Moyes, Modern Art and The Splash of Paint! Published 19/04/18 on Irons United
The game on Monday night against Stoke City was supposed to be a victorious affair for the claret and blue army, however it ended up being a frustrating night for all concerned…and very nearly ended in defeat.
To review the proceedings would be to dance with the devil by the pale moonlight…it was farcical and only illustrated to most of the fans that David Moyes may not be the Moyesiah that many may have wished him to be when he first took the helm. Overall, his vision for the game lacked any attacking ambition and his formation would favour caution rather than adventure. However, West Ham did manage to dominate possession and were passing the ball around quite well but lacked penetration and quality in the final third.
Arnautovic did all he could to wrestle the game away form his former comrades but he was the figure of frustration as many of the balls to him were misplaced or he was too isolated to have any notable impact. Masuaku, whilst still driving forward, had forgotten about the early ball delivery that he had mastered in the previous two outings…and Mario, Kouyate and Fernandes did not wow the crowds with delightful and progressive forays.
The faithful were hopeful that Moyes could direct Noble and the rest of the cavaliers onto an emphatic win, but were left deflated as a tyre left out in the cold for too long. It was haphazard, spasmodic and ragged for the most part…even allowing Stoke to fire on goal a number of occasions, which a better team would most likely exploit to their advantage.
West Ham kept the faith for most of the evening but it was a tiresome affair and did nothing to inspire the crowd into voice and cheer…although they did their part as best they could. Frustrations both on and off the pitch were rising and it almost appeared inevitable that Stoke would take the lead after their manager; Paul Lambert made decisive substitutions in the second half…which Moyes seems incapable of doing unless it is out of desperation.
Or course fans could be deluding themselves to think that the team are capable of successful attacking intent, however Moyes would appear to have reservations in this regard also. Everyone would seek answers to the Hernandez omission from the starting line up and why play with Arnautovic as a lone figure in attack?
The problem with the manager is that he is not going into these very winnable games with the ambition to do so, but would rather keep it tight and sneak a goal to earn the points. If West Ham are not losing, then he appears to be less enthused to drive forward, however only when trailing behind did he kickstart the revival to do just enough to earn a point.
From his point of view, this is a very sensible approach as the amassing of points is the only game in town for him, however of course for the fans, there is so much more to it than that. A hard earned point against Chelsea or the upcoming games against Manchester City or United would be seen as a good result, however against those teams in and around West Ham…then that is a failure.
The conundrum now is whether or not the fans will have the patience and the stomach to endure another season or two of this negative style, when what all associated with the club really crave is some positivity to appease frustrations and belittle ongoing issues. The support would not be so naive to applaud wanton abandon in the name of attacking football, however there has to be a balance between great defence and great attack also…neither of which Moyes has been able to solve as yet.

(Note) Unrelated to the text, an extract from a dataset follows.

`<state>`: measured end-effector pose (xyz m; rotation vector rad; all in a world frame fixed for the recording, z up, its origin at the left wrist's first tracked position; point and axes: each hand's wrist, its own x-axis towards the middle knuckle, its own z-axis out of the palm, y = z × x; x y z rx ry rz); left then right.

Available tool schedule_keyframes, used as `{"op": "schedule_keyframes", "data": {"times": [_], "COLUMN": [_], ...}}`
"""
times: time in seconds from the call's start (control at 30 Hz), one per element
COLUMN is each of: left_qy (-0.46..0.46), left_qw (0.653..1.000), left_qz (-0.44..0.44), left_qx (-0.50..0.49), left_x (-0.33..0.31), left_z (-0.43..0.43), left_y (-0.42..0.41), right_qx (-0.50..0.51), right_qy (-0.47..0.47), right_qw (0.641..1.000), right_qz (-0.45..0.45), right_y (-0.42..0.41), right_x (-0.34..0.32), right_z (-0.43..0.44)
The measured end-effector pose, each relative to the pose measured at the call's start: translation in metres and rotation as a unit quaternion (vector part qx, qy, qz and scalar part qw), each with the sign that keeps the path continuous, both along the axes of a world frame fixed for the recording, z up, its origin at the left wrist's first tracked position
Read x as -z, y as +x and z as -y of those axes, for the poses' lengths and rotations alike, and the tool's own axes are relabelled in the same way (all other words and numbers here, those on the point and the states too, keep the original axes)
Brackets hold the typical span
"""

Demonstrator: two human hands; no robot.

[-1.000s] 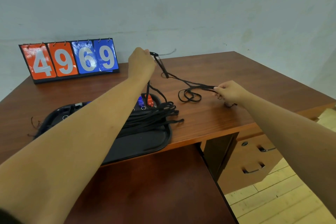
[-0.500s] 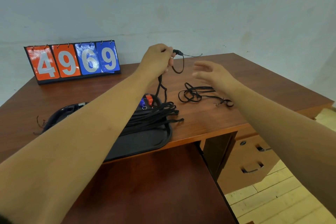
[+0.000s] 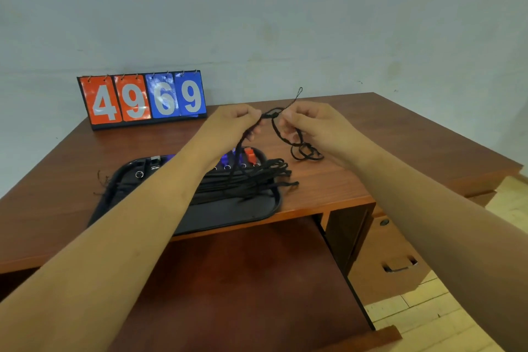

Most fans now would look at the goalkeeping and defensive deficiencies and wonder what impact Moyes has had since his arrival or what would he have going forward? The squad requires a major rebuild but it also needs a manager to steer it in the right direction…one that plays a pleasing style and can deliver results with a high degree of consistency. His supporters would hail the work he did at Everton, however football has such short memory recall…he needs to reinvent himself if he is to stay at the club and he must tap into the ‘West Ham Way’ philosophy if he is to win over the crowds again.
The manager will be judged by the board on whether or not he can avoid relegation. He was appointed with another 27 games to go in the season purely to avoid the drop. Now, doesn’t that sound frightfully pessimistic to the Hammers’ faithful? He came into a club that was ripping itself apart and the squad had lost the will to compete. He has been akin to the Hancock artist ‘Rebel’ who would throw some colour on a canvas and call it progressive thinking. However, the fans are the fiercest art critics…this is not modern art…this is just a splash of paint and many would look to this old master and assume he has had his day!